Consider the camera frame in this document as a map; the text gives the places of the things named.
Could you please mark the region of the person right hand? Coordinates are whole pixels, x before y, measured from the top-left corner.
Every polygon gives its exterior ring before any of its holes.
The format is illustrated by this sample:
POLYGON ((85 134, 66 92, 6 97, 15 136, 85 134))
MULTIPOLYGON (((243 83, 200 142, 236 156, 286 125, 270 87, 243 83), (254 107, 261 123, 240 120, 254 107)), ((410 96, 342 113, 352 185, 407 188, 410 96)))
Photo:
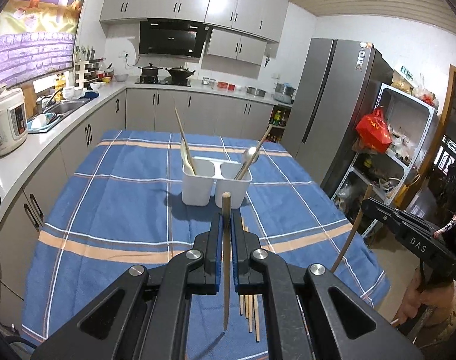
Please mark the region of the person right hand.
POLYGON ((427 326, 440 324, 451 314, 455 300, 455 284, 434 287, 420 291, 421 273, 415 270, 413 278, 408 285, 399 309, 391 324, 395 327, 404 324, 408 319, 414 319, 421 306, 434 308, 433 314, 427 320, 427 326))

· · · ·

TASK REQUIREMENTS: Would you copy every line of the entries in which "this" appears?

TASK SOLUTION:
Consider the camera frame in this document as a map; the text gives the places of the things named.
The format is illustrated by this sample:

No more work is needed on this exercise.